GIVEN ENTRIES
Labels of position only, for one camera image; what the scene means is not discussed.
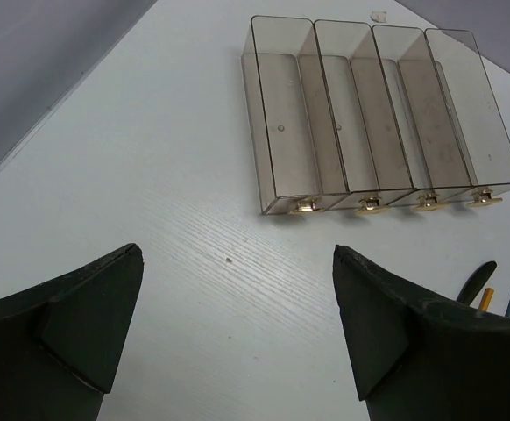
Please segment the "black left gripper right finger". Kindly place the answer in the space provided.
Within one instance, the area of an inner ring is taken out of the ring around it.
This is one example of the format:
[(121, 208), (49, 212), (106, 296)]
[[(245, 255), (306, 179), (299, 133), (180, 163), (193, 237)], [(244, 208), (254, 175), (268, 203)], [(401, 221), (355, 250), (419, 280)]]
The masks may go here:
[(510, 420), (510, 318), (456, 302), (348, 246), (333, 283), (372, 420)]

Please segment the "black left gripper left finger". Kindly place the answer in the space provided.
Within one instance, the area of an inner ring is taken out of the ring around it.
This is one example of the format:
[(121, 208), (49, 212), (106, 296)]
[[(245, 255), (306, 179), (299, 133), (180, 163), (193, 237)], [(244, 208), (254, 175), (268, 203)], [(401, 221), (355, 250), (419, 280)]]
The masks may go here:
[(113, 387), (144, 273), (127, 244), (0, 299), (0, 420), (95, 420)]

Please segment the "orange chopstick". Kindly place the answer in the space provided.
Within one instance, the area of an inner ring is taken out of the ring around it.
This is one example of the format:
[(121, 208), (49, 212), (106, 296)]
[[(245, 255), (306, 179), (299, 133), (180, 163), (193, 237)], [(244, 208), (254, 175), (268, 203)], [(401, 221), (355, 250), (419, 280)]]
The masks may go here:
[(478, 307), (481, 311), (488, 311), (489, 306), (492, 302), (493, 294), (494, 294), (493, 288), (485, 288)]

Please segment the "black table knife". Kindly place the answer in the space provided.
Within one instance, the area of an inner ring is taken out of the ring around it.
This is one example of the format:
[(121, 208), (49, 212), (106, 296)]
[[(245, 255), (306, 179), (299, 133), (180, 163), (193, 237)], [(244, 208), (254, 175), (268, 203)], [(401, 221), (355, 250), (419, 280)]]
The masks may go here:
[(497, 262), (494, 260), (490, 260), (479, 266), (465, 282), (456, 301), (458, 303), (470, 305), (481, 289), (486, 285), (497, 266)]

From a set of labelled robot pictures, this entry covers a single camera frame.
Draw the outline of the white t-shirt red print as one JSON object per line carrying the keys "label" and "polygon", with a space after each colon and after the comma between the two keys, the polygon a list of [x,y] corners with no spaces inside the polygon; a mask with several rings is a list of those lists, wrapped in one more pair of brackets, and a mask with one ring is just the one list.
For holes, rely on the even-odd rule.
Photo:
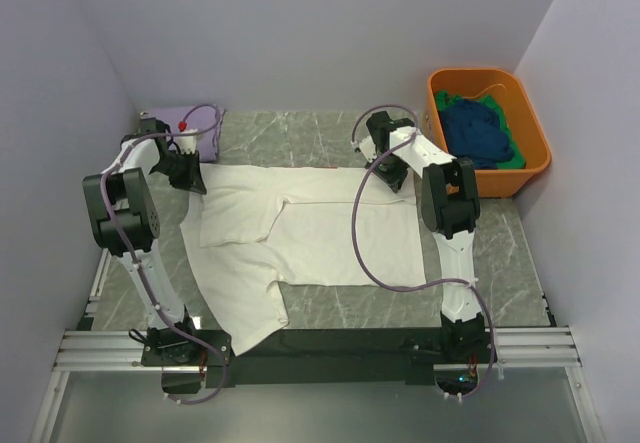
{"label": "white t-shirt red print", "polygon": [[347,289],[425,281],[412,183],[358,168],[207,165],[180,230],[199,291],[243,354],[281,329],[356,328]]}

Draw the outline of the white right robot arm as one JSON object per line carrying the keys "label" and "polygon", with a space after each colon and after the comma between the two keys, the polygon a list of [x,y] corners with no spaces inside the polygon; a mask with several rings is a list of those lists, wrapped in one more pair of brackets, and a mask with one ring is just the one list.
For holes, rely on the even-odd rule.
{"label": "white right robot arm", "polygon": [[368,175],[395,193],[410,171],[422,179],[420,212],[436,241],[443,280],[439,350],[447,360],[460,362],[485,331],[474,293],[472,248],[480,202],[473,163],[440,149],[408,118],[394,120],[378,111],[366,127],[369,136],[354,147],[367,156]]}

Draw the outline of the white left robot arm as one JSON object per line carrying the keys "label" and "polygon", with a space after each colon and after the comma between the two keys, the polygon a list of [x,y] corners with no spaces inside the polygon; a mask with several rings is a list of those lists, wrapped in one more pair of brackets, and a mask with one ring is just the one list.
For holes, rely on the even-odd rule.
{"label": "white left robot arm", "polygon": [[124,266],[146,310],[146,333],[132,330],[130,337],[186,365],[199,355],[200,341],[161,260],[161,223],[147,184],[152,173],[165,175],[177,190],[207,193],[196,137],[174,136],[167,124],[149,116],[123,139],[114,162],[85,177],[82,187],[96,243]]}

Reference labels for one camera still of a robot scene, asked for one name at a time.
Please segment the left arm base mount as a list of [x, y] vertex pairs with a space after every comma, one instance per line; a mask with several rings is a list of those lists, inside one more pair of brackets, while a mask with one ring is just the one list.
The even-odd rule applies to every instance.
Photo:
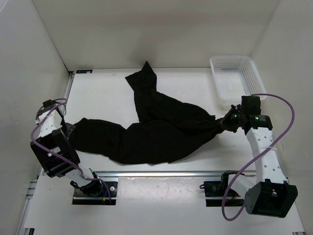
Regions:
[[107, 187], [102, 182], [95, 181], [79, 188], [75, 182], [71, 181], [70, 185], [74, 187], [72, 204], [115, 206], [118, 192], [118, 178], [105, 178], [105, 183]]

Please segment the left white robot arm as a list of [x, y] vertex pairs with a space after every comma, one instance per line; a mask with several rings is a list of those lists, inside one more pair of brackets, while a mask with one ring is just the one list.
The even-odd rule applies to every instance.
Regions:
[[82, 168], [84, 176], [80, 170], [73, 167], [80, 164], [77, 152], [69, 141], [70, 134], [75, 126], [64, 121], [64, 116], [54, 110], [51, 114], [48, 111], [38, 115], [37, 118], [39, 135], [32, 138], [30, 147], [40, 162], [45, 173], [53, 177], [67, 177], [71, 179], [70, 184], [86, 191], [92, 196], [97, 196], [102, 192], [102, 183], [94, 178], [97, 176], [91, 169]]

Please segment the black trousers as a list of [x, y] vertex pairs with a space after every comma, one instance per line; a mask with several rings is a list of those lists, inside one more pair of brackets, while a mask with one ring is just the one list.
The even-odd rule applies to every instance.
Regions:
[[156, 165], [181, 160], [224, 131], [221, 120], [205, 109], [158, 92], [157, 75], [148, 63], [126, 81], [139, 121], [124, 128], [83, 118], [69, 136], [74, 149], [125, 165]]

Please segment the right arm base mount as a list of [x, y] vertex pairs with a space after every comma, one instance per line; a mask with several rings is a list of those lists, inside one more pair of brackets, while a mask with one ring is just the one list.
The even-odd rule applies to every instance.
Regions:
[[[200, 189], [204, 190], [206, 207], [221, 207], [222, 199], [228, 183], [237, 174], [237, 171], [225, 171], [221, 175], [221, 179], [218, 181], [204, 181], [200, 185]], [[227, 193], [225, 206], [226, 207], [240, 207], [244, 204], [244, 198], [246, 192], [254, 186], [248, 177], [241, 174], [231, 186], [229, 192]]]

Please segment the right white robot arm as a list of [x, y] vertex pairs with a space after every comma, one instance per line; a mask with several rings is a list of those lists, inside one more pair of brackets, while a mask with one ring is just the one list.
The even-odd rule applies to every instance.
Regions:
[[224, 194], [222, 215], [227, 221], [233, 221], [240, 215], [238, 212], [229, 218], [225, 214], [226, 198], [234, 192], [244, 200], [240, 211], [278, 218], [286, 217], [298, 196], [297, 187], [291, 185], [282, 172], [274, 149], [294, 123], [294, 108], [288, 101], [285, 102], [291, 110], [291, 120], [285, 131], [274, 139], [270, 117], [261, 114], [261, 96], [242, 96], [241, 104], [232, 105], [221, 121], [227, 131], [244, 130], [253, 155], [252, 160], [236, 173], [223, 174], [220, 182], [220, 191]]

WHAT YOU HAVE TO DO
For the string "finger", find every line of the material that contains it, and copy each one.

ANSWER BELOW
Please segment the "black left gripper right finger". Kindly place the answer in the space provided.
Please segment the "black left gripper left finger". Kindly place the answer in the space provided.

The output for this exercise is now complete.